Load the package, and load the built-in dataset from Lee 2008:
library(RDDtools)
data(Lee2008)
Declare the data to be a RDDdata object:
Lee2008_rdd <- RDDdata(y = Lee2008$y, x = Lee2008$x, cutpoint = 0)
You can now directly summarise and visualise this data:
summary(Lee2008_rdd)
## ### RDDdata object ###
##
## Cutpoint: 0
## Sample size:
## -Full : 6558
## -Left : 2740
## -Right: 3818
## Covariates: no
plot(Lee2008_rdd)
Estimate parametrically, by fitting a 4th order polynomial:
reg_para <- RDDreg_lm(RDDobject = Lee2008_rdd, order = 4)
reg_para
## ### RDD regression: parametric ###
## Polynomial order: 4
## Slopes: separate
## Number of obs: 6558 (left: 2740, right: 3818)
##
## Coefficient:
## Estimate Std. Error t value Pr(>|t|)
## D 0.0766 0.0132 5.79 7.6e-09 ***
## ---
## Signif. codes: 0 '***' 0.001 '**' 0.01 '*' 0.05 '.' 0.1 ' ' 1
plot(reg_para)
As well as run a simple local regression, using the Imbens and Kalyanaraman 2012 bandwidth:
bw_ik <- RDDbw_IK(Lee2008_rdd)
reg_nonpara <- RDDreg_np(RDDobject = Lee2008_rdd, bw = bw_ik)
print(reg_nonpara)
## ### RDD regression: nonparametric local linear###
## Bandwidth: 0.2939
## Number of obs: 3200 (left: 1594, right: 1606)
##
## Coefficient:
## Estimate Std. Error z value Pr(>|z|)
## D 0.07992 0.00946 8.44 <2e-16 ***
## ---
## Signif. codes: 0 '***' 0.001 '**' 0.01 '*' 0.05 '.' 0.1 ' ' 1
plot(x = reg_nonpara)
One can easily check the sensitivity of the estimate to different bandwidths:
plotSensi(reg_nonpara, from = 0.05, to = 1, by = 0.1)

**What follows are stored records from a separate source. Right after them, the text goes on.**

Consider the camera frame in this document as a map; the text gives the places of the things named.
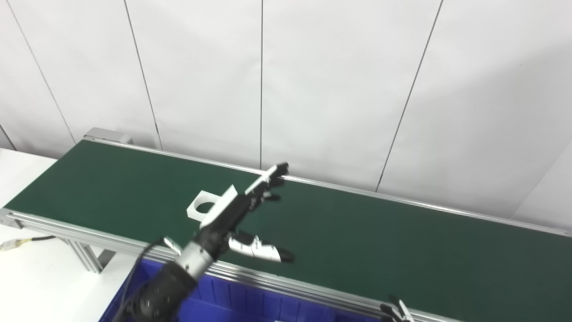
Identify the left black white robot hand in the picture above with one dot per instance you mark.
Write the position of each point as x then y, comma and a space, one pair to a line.
223, 214

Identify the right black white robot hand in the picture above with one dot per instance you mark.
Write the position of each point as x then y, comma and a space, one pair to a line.
395, 313

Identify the white square part with hole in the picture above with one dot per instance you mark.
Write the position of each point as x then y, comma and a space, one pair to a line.
199, 197

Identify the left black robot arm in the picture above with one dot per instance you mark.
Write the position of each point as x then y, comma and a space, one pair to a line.
165, 290

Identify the blue plastic bin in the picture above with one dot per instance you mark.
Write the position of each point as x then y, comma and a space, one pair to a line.
232, 299

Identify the aluminium conveyor leg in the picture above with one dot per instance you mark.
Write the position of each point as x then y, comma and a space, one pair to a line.
89, 257

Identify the grey conveyor end box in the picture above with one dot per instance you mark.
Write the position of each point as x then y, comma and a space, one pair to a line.
107, 135

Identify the green conveyor belt aluminium frame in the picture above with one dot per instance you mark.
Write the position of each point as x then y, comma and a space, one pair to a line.
380, 241

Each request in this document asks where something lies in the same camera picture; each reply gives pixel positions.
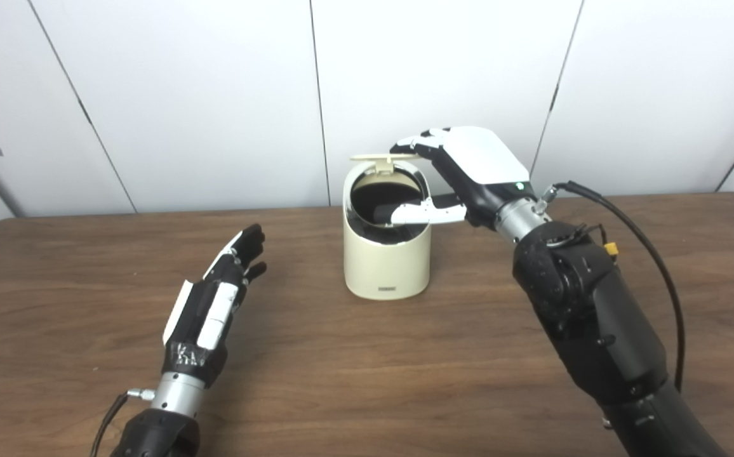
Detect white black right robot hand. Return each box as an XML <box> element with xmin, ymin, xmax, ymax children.
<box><xmin>390</xmin><ymin>126</ymin><xmax>536</xmax><ymax>229</ymax></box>

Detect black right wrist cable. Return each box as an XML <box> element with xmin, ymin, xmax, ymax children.
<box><xmin>535</xmin><ymin>181</ymin><xmax>686</xmax><ymax>391</ymax></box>

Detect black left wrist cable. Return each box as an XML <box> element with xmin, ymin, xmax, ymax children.
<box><xmin>90</xmin><ymin>388</ymin><xmax>155</xmax><ymax>457</ymax></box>

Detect cream-colored round bin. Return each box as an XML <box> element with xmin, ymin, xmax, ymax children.
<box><xmin>342</xmin><ymin>160</ymin><xmax>432</xmax><ymax>301</ymax></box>

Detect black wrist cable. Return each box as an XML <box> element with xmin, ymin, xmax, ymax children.
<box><xmin>535</xmin><ymin>181</ymin><xmax>686</xmax><ymax>391</ymax></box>
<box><xmin>90</xmin><ymin>388</ymin><xmax>155</xmax><ymax>457</ymax></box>

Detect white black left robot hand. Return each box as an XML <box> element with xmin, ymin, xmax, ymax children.
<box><xmin>162</xmin><ymin>223</ymin><xmax>267</xmax><ymax>389</ymax></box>

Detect cream round bin lid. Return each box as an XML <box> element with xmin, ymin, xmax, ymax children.
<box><xmin>349</xmin><ymin>151</ymin><xmax>420</xmax><ymax>175</ymax></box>

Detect black bin liner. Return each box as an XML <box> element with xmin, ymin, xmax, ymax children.
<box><xmin>349</xmin><ymin>171</ymin><xmax>428</xmax><ymax>245</ymax></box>

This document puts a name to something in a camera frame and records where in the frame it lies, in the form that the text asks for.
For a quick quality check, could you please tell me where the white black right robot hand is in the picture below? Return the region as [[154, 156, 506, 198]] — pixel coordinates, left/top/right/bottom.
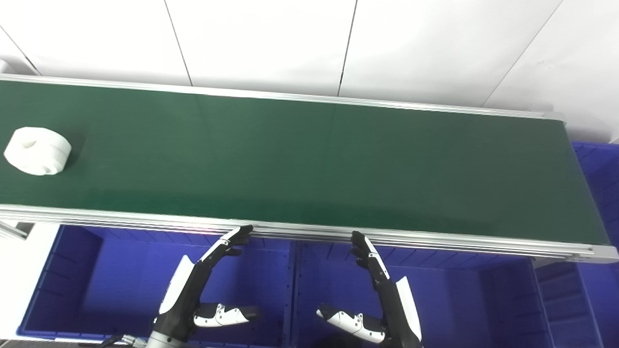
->
[[316, 231, 424, 348]]

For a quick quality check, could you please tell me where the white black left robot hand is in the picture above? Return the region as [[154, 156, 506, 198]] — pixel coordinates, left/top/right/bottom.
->
[[153, 225, 262, 342]]

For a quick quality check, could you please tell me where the white round plastic part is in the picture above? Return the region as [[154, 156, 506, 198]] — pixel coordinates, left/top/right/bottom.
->
[[3, 127, 72, 176]]

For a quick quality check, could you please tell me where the blue plastic bin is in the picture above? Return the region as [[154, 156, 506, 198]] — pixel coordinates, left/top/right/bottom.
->
[[532, 140, 619, 348], [290, 239, 553, 348], [17, 224, 295, 347]]

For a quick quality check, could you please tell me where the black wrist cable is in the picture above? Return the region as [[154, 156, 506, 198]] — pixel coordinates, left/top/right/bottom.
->
[[87, 333, 148, 348]]

Or run the Placebo test, estimating the RDD effect based on fake cutpoints:
plotPlacebo(reg_nonpara)
Design sensitivity tests check whether the discontinuity found can actually be attributed ot other causes. Two types of tests are available:
- Discontinuity comes from manipulation: test whether there is possible manipulation around the cutoff, McCrary 2008 test: dens_test()

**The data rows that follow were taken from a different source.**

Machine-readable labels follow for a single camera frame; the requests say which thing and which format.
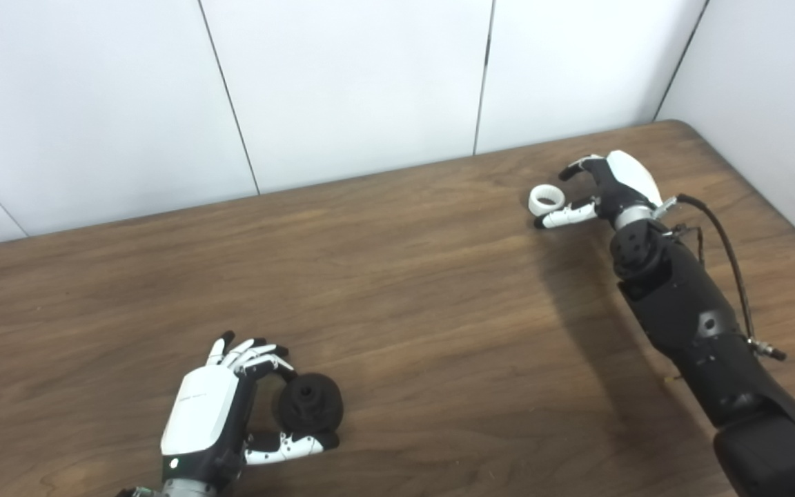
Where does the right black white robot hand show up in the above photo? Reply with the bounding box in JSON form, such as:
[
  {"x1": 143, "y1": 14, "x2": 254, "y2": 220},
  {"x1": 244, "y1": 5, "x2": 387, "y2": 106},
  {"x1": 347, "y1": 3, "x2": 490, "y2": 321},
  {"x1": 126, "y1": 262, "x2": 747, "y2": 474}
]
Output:
[{"x1": 534, "y1": 150, "x2": 665, "y2": 231}]

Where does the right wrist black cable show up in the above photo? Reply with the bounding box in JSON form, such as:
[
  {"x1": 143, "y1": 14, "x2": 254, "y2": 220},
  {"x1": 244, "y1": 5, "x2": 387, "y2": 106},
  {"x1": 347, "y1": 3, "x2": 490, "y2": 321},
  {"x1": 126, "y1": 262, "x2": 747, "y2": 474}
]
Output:
[{"x1": 653, "y1": 193, "x2": 788, "y2": 362}]

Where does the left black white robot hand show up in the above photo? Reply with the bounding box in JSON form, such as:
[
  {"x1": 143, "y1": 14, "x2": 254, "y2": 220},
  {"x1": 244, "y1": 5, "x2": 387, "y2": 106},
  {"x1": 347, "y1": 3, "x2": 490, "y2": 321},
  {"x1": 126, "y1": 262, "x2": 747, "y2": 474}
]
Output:
[{"x1": 160, "y1": 330, "x2": 340, "y2": 492}]

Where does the round black part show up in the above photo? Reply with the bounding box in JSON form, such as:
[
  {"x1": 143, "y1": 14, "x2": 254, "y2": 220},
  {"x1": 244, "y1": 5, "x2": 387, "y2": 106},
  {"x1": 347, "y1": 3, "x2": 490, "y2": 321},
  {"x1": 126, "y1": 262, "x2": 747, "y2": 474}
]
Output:
[{"x1": 273, "y1": 373, "x2": 344, "y2": 436}]

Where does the white ring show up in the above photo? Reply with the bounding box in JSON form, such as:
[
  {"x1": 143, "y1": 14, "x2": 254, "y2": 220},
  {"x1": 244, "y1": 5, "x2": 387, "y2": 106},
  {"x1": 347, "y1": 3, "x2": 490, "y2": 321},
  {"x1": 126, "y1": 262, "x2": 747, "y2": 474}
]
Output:
[{"x1": 529, "y1": 185, "x2": 567, "y2": 216}]

- Discontinuity comes from other variables: should test whether discontinuity arises with covariates. Currently, only simple tests of equality of covariates around the threshold are available:
use simply the function dens_test(), on either the raw data, or the regression output:
dens_test(reg_nonpara)
##
## McCrary Test for no discontinuity of density around cutpoint
##
## data: reg_nonpara
## z-val = 1.295, p-value = 0.1952
## alternative hypothesis: Density is discontinuous around cutpoint
## sample estimates:
## Discontinuity
## 0.1035
Two tests available:
- equal means of covariates: covarTest_mean()
- equal density of covariates: covarTest_dens()
We need here to simulate some data, given that the Lee (2008) dataset contains no covariates. We here simulate three variables, with the second having a different mean on the left and the right.
set.seed(123)
n_Lee <- nrow(Lee2008)
Z <- data.frame(z1 = rnorm(n_Lee, sd = 2), z2 = rnorm(n_Lee, mean = ifelse(Lee2008 <
0, 5, 8)), z3 = sample(letters, size = n_Lee, replace = TRUE))
Lee2008_rdd_Z <- RDDdata(y = Lee2008$y, x = Lee2008$x, covar = Z, cutpoint = 0)
Run the tests:
## test for equality of means around cutoff:
covarTest_mean(Lee2008_rdd_Z, bw = 0.3)
## mean of x mean of y Difference statistic p.value
## z1 0.004268 0.02186 0.01759 -0.2539 0.7996
## z2 5.006 7.985 2.979 -84.85 0
## z3 13.19 13.44 0.2465 -0.941 0.3468
## Can also use function covarTest_dis() for Kolmogorov-Smirnov test:
covarTest_dis(Lee2008_rdd_Z, bw = 0.3)
## statistic p.value
## z1 0.03482 0.2727
## z2 0.8648 0
## z3 0.03009 0.4474
Tests correctly reject equality of the second, and correctly do not reject equality for the first and third.